### TASK OBJECTIVE
Start to finish, reproduce the records below with nothing missing.

EXTRACTED MATERIAL START

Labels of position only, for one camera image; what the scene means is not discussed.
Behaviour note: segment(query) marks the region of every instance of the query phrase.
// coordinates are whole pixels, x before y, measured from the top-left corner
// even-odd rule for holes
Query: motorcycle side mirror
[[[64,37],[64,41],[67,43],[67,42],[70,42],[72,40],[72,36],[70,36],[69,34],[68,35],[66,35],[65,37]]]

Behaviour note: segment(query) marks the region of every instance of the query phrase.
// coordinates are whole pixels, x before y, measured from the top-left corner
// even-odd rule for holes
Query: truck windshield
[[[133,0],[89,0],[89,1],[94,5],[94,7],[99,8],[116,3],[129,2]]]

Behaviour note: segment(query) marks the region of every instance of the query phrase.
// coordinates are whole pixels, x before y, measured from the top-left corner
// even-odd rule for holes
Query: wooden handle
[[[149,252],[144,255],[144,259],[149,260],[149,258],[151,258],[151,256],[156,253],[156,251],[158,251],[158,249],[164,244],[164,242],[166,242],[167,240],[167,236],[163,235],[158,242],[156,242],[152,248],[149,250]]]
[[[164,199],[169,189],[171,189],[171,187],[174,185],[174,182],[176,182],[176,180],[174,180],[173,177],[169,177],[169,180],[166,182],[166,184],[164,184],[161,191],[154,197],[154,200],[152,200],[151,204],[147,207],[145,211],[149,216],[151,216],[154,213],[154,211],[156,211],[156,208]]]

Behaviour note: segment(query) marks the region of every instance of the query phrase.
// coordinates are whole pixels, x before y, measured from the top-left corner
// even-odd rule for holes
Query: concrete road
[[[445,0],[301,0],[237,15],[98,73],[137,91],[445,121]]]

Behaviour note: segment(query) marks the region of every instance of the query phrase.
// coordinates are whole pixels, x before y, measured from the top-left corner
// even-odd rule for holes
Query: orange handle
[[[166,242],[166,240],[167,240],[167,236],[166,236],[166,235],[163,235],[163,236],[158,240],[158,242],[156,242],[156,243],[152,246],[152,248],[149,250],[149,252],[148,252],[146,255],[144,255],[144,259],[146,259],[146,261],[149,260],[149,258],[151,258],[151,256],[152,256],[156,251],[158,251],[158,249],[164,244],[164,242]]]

EXTRACTED MATERIAL END

### SOLUTION
Labels of position only, for one camera image; what the scene means is not discussed.
Behaviour note: segment(query) marks the region of every instance of the query phrase.
// coordinates are whole pixels, x before y, measured from the top-left corner
// even-odd rule for holes
Query: motorcycle side mirror
[[[64,37],[64,41],[67,43],[67,42],[70,42],[72,40],[72,36],[70,36],[69,34],[68,35],[66,35],[65,37]]]

Behaviour note: segment(query) marks the region of every instance of the query phrase.
// coordinates are whole pixels, x before y, measured from the top-left corner
// even-odd rule for holes
Query: truck windshield
[[[133,0],[89,0],[89,1],[94,5],[94,7],[99,8],[116,3],[129,2]]]

Behaviour note: segment(query) marks the region of every instance of the query phrase.
// coordinates are whole pixels, x before y, measured from the top-left corner
// even-odd rule for holes
Query: wooden handle
[[[149,252],[144,255],[144,259],[149,260],[149,258],[151,258],[151,256],[156,253],[156,251],[158,251],[158,249],[164,244],[164,242],[166,242],[167,240],[167,236],[163,235],[158,242],[156,242],[152,248],[149,250]]]
[[[164,199],[169,189],[171,189],[171,187],[174,185],[174,182],[176,182],[176,180],[174,180],[173,177],[169,177],[169,180],[166,182],[166,184],[164,184],[161,191],[154,197],[154,200],[152,200],[151,204],[147,207],[145,211],[149,216],[151,216],[154,213],[154,211],[156,211],[156,208]]]

Behaviour note: segment(query) marks the region of every instance of the query phrase.
// coordinates are whole pixels, x before y, measured from the top-left corner
// even-odd rule for holes
Query: concrete road
[[[445,0],[301,0],[237,15],[98,73],[137,91],[445,121]]]

Behaviour note: segment(query) marks the region of every instance of the query phrase.
// coordinates are whole pixels, x before y, measured from the top-left corner
// even-odd rule for holes
Query: orange handle
[[[166,242],[166,240],[167,240],[167,236],[166,236],[166,235],[163,235],[163,236],[158,240],[158,242],[156,242],[156,243],[152,246],[152,248],[149,250],[149,252],[148,252],[146,255],[144,255],[144,259],[146,259],[146,261],[149,260],[149,258],[151,258],[151,256],[152,256],[156,251],[158,251],[158,249],[164,244],[164,242]]]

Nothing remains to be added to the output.